# WORK ITEM
Go to the line with "- joint 3: -0.6462..0.5906" in the entries below and write out every line from there through the line with "[cam_right_wrist, +0.000s]", exactly and without pictures.

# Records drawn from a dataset
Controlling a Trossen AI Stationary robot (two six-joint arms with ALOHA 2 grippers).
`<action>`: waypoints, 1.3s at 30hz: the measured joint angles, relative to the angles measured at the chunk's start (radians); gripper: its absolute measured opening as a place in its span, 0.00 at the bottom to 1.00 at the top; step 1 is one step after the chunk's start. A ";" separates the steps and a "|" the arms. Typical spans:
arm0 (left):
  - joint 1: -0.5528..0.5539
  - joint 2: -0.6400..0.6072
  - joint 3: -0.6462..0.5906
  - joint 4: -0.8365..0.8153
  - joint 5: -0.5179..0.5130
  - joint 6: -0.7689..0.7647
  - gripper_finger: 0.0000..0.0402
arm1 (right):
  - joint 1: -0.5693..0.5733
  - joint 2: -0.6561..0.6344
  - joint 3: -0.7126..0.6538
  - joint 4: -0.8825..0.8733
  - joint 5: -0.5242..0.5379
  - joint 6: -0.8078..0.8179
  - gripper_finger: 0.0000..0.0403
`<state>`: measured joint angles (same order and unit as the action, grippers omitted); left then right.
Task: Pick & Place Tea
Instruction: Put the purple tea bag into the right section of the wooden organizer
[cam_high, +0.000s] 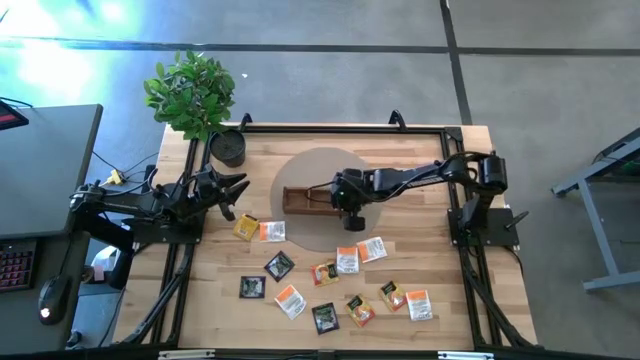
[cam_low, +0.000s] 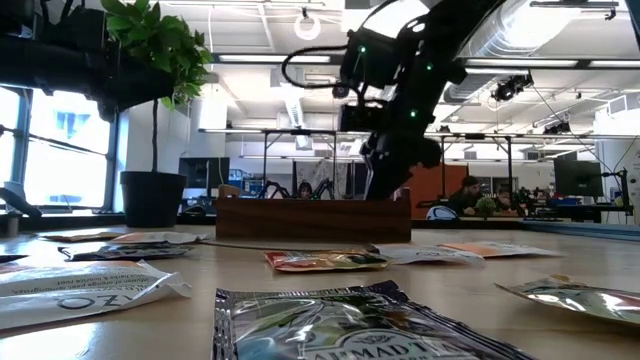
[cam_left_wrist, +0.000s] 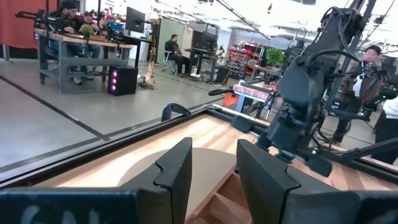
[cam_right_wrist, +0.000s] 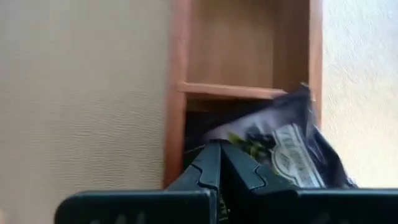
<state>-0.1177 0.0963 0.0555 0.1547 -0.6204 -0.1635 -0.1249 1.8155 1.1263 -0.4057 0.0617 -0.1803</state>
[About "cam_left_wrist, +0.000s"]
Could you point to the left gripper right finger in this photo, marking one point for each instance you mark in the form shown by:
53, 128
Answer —
267, 193

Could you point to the black computer monitor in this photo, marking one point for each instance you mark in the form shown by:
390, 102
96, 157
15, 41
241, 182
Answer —
135, 20
203, 40

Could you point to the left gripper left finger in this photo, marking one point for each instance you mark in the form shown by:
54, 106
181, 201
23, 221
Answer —
174, 186

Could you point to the wooden three-compartment tea box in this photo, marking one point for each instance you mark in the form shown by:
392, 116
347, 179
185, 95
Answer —
230, 202

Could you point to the person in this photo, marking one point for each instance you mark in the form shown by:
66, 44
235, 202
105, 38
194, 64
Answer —
88, 25
175, 53
390, 124
66, 18
371, 55

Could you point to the grey wooden-top workbench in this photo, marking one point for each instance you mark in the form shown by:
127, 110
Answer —
77, 40

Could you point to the round beige leather mat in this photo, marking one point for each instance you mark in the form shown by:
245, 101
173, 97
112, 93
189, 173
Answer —
202, 168

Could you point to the orange partition wall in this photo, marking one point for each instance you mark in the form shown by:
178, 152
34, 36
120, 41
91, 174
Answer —
21, 21

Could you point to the green bushy background plant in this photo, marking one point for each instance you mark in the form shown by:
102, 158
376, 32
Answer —
275, 57

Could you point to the blue framed workbench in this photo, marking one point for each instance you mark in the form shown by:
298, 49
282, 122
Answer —
252, 90

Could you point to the orange bin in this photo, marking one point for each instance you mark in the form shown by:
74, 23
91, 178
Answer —
230, 99

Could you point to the black background robot arm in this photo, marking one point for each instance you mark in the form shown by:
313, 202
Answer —
34, 18

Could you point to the red storage shelf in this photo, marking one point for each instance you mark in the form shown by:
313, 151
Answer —
245, 59

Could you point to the black computer tower pink lights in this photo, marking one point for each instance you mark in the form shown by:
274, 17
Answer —
122, 81

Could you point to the small green potted plant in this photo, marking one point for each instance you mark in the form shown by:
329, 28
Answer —
87, 30

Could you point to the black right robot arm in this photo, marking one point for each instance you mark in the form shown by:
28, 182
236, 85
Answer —
298, 93

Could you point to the white office chair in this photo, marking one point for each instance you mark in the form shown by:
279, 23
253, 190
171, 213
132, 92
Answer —
168, 63

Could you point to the black frame hook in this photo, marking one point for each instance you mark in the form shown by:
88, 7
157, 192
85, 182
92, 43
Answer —
174, 108

# EXERCISE SOLUTION
  - joint 3: -0.6462..0.5906
  - joint 4: -0.8365..0.8153
  - joint 5: -0.5179..0.5130
  - joint 6: -0.7689..0.7647
  - gripper_finger: 0.0000..0.0402
arm1 (right):
  - joint 1: -0.5693..0.5733
  - joint 2: -0.6561..0.6344
  - joint 3: -0.7126..0.6538
  - joint 4: -0.8825..0.8733
  - joint 5: -0.5242..0.5379
  - joint 6: -0.8078..0.8179
  - gripper_finger: 0.0000..0.0403
`<state>`: measured joint angles (same order and unit as the action, grippers omitted); left then right.
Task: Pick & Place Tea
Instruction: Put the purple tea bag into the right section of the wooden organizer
[cam_high, +0.000s] 
[cam_low, +0.000s] 
[cam_left_wrist, +0.000s] 
[cam_right_wrist, +0.000s] 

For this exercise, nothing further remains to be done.